• Work task
Treat the line containing "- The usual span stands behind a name" as the first line of the answer and the last line of the data as its final line, reproducing every line between exactly.
————————
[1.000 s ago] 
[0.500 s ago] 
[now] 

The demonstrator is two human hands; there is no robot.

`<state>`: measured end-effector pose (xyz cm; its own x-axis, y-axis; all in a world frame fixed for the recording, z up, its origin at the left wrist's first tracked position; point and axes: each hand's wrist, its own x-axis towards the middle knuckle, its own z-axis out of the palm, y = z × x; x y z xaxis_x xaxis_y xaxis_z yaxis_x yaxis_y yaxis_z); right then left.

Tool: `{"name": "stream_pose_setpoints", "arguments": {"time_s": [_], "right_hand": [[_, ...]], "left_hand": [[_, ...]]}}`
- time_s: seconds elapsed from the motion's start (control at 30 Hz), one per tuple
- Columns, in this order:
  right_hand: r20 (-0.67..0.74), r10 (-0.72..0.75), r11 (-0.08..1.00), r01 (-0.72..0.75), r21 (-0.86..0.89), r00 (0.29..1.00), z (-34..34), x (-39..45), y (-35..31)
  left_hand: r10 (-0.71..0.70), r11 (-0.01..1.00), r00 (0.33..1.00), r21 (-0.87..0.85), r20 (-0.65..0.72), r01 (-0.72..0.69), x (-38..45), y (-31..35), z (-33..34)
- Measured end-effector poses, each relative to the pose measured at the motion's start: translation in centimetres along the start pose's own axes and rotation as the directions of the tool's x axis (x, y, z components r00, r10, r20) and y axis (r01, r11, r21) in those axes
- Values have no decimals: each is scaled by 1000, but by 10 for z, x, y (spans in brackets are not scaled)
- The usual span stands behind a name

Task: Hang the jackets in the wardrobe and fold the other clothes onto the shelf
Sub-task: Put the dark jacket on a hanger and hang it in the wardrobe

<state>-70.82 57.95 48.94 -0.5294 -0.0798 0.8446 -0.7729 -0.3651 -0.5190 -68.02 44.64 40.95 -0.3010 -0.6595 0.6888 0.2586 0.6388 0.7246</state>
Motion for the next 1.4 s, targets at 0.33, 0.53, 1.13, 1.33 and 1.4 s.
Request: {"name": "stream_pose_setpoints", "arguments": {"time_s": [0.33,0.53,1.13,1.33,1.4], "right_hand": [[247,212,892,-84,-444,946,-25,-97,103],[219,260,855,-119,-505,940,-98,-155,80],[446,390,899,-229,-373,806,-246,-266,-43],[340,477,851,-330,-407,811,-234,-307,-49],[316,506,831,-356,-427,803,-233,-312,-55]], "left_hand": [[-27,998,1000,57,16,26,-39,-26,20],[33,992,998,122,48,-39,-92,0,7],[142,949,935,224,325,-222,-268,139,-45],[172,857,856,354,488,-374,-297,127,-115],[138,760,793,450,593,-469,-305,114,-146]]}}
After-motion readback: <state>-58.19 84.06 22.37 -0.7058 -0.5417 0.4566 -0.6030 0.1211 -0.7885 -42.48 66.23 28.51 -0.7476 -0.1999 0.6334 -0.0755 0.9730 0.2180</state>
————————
• Expected answer
- The usual span stands behind a name

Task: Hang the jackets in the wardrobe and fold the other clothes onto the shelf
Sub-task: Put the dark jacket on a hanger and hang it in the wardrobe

<state>-70.82 57.95 48.94 -0.5294 -0.0798 0.8446 -0.7729 -0.3651 -0.5190 -68.02 44.64 40.95 -0.3010 -0.6595 0.6888 0.2586 0.6388 0.7246</state>
Motion for the next 1.4 s, targets at 0.33, 0.53, 1.13, 1.33 and 1.4 s.
Request: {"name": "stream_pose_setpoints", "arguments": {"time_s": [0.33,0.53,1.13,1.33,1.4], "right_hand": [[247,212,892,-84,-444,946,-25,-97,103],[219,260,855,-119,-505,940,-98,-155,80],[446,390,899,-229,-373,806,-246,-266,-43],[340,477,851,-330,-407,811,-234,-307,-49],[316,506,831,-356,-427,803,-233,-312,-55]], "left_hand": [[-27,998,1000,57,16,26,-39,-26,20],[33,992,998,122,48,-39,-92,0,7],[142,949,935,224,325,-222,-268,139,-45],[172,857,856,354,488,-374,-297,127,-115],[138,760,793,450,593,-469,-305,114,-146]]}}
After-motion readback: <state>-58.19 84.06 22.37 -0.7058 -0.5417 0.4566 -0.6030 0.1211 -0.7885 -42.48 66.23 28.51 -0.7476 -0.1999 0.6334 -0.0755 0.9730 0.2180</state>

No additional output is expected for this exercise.